A Manhattan real estate attorney who won a landmark custody case against her ex-partner — defeating her child’s biological mom — has now put her parental rights in jeopardy with a criminal conviction and legal disbarment.
“Karma’s a wonderful thing,” crowed Brook Altman, who lost custody of her 6-year-old daughter, Harrison, in 2012 after a judge found that her lawyer-ex Allison Scollar was the “more responsible parent.”
“Responsible?” scoffed Altman. “She was an attorney who was stealing money right under everyone’s noses.”

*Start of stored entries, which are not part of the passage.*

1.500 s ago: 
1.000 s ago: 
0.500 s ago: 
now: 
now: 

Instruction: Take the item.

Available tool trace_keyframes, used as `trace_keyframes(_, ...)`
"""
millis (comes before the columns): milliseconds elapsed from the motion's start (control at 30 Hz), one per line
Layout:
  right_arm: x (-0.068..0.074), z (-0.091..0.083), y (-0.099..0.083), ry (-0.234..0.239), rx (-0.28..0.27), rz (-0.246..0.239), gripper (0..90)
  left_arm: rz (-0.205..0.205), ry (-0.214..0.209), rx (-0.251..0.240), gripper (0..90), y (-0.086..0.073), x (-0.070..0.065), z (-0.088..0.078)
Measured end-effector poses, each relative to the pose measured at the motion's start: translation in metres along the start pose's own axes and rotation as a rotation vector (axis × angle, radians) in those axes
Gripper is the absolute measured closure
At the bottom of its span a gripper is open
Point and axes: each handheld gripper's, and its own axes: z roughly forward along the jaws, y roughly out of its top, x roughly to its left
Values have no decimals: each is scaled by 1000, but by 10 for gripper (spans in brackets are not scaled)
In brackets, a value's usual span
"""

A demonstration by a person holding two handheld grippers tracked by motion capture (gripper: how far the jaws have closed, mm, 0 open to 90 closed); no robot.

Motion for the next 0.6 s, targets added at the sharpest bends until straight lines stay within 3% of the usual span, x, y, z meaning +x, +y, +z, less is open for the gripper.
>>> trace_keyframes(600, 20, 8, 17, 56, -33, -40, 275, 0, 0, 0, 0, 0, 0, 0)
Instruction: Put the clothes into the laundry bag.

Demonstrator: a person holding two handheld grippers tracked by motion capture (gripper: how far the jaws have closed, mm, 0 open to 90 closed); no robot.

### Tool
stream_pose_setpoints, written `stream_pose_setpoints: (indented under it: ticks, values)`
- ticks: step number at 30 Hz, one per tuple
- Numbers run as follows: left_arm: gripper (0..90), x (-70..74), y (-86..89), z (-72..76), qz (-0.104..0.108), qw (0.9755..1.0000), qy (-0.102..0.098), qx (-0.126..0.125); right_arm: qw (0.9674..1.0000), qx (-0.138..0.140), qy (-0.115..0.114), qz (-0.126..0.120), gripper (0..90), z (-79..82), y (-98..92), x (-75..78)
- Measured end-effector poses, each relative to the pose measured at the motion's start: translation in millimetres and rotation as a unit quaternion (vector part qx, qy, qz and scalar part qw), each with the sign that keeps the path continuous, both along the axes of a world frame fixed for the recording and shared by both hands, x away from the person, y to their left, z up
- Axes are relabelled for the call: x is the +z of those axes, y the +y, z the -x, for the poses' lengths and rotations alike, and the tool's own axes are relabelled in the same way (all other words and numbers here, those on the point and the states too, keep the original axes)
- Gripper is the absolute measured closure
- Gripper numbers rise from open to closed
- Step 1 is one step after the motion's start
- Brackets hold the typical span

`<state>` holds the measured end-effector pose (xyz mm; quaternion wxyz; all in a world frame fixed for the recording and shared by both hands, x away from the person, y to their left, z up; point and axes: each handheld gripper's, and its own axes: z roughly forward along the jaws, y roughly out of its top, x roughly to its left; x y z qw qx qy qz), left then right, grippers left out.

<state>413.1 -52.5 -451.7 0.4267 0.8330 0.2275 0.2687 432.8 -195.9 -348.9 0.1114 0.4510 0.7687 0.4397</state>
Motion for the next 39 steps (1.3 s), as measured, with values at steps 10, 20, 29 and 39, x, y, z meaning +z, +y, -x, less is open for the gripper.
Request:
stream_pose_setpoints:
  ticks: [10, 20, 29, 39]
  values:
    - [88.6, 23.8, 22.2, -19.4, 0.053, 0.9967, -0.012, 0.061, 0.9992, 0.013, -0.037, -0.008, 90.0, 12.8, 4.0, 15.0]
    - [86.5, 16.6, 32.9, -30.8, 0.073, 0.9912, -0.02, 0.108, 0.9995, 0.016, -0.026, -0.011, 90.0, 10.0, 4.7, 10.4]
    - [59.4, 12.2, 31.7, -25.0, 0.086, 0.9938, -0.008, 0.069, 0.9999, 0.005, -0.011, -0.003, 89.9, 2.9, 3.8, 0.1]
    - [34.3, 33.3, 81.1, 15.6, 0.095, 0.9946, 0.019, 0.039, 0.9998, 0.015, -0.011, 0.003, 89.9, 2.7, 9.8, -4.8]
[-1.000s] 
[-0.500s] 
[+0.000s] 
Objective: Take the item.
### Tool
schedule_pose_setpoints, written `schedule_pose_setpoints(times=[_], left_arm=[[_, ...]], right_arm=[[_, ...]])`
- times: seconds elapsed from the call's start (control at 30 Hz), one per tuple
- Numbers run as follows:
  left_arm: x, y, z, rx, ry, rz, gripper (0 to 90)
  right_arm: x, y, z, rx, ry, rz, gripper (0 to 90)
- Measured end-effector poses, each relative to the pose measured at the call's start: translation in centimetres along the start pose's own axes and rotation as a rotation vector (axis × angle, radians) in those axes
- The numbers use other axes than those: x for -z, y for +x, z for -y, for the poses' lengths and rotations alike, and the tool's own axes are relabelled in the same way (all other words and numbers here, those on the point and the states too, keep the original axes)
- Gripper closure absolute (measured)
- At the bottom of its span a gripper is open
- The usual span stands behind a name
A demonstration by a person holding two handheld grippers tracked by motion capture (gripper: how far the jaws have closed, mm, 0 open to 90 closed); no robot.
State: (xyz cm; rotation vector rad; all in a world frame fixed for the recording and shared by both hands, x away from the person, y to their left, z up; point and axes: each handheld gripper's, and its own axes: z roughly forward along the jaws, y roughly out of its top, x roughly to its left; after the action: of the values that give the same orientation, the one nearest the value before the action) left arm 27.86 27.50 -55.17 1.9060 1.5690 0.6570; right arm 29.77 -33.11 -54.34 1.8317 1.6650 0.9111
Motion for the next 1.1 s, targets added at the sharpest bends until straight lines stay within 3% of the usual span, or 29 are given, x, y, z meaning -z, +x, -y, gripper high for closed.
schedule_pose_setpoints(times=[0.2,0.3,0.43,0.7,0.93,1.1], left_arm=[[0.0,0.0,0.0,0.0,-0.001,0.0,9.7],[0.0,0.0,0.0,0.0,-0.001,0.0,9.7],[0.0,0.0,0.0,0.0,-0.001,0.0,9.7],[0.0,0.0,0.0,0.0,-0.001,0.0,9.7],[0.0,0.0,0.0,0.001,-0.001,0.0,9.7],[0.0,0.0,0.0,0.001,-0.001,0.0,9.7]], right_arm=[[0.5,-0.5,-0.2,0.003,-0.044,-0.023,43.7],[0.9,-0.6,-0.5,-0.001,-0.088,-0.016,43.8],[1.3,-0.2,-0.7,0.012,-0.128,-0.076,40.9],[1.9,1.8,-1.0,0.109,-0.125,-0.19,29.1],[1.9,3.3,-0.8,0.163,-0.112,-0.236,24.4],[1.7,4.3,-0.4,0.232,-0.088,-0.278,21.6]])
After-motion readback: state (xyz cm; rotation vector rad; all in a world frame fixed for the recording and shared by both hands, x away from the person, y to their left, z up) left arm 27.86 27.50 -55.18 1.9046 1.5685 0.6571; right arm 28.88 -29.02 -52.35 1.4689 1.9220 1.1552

Scollar, 55, was disbarred Thursday after it was revealed that she swiped $2 million from client escrow accounts.
The now-ex-lawyer pleaded guilty to grand larceny in March 2016, but her case was sealed as part of a cooperation agreement with the Manhattan District Attorney’s Office.
Details of the conviction were released Thursday in a Manhattan appeals court ruling yanking her law license.
Scollar claims she was caught up in an extortion ring led by an Israeli conman posing as a Mossad agent. In 2016, Eli Luski was charged with taking $5 million from attorney escrow accounts — and then using the dough on a mistress and a million-dollar New Jersey manse.
Luski recruited two co-defendants — Scollar’s longtime pals Jay Katz and his attorney brother David Katz — to pull off the scam.
Scollar says the Katz brothers were “extremely supportive” of her bitter custody battle with Altman, so she was “susceptible to their requests” to hand over the client funds.
“Over time they kept using and abusing me,” she told The Post in an interview.
“Once I wrote the first check, I was a goner,” Scollar admitted.
Luski died while the charges were pending. The Katz brothers received between six months and a year of prison plus over $830,000 in fines at their sentencing last November. Scollar dodged jail time by ratting out the brothers, but she was ordered to repay $600,000 in stolen escrow funds.
Now she may lose something priceless.
Her ex, an Emmy Award-winning producer who helped launch Martha Stewart’s TV show, plans to seek full custody of their now-11-year-old daughter.
“Lying, cheating, stealing and hurting other people is just not how we move in the world and that’s not what I want for my daughter,” said Altman.
Currently the two moms share equal parenting time, but Scollar has legal custody of Harrison.
In 2012, Manhattan Family Court Judge Gloria Sosa-Lintner awarded custody to Scollar, who is Harrison’s adoptive mom but has no biological ties to the child, reasoning that the attorney mom was “the more responsible parent looking out for the child’s best interests, not her own interests.”
The decision was the first of its kind in New York.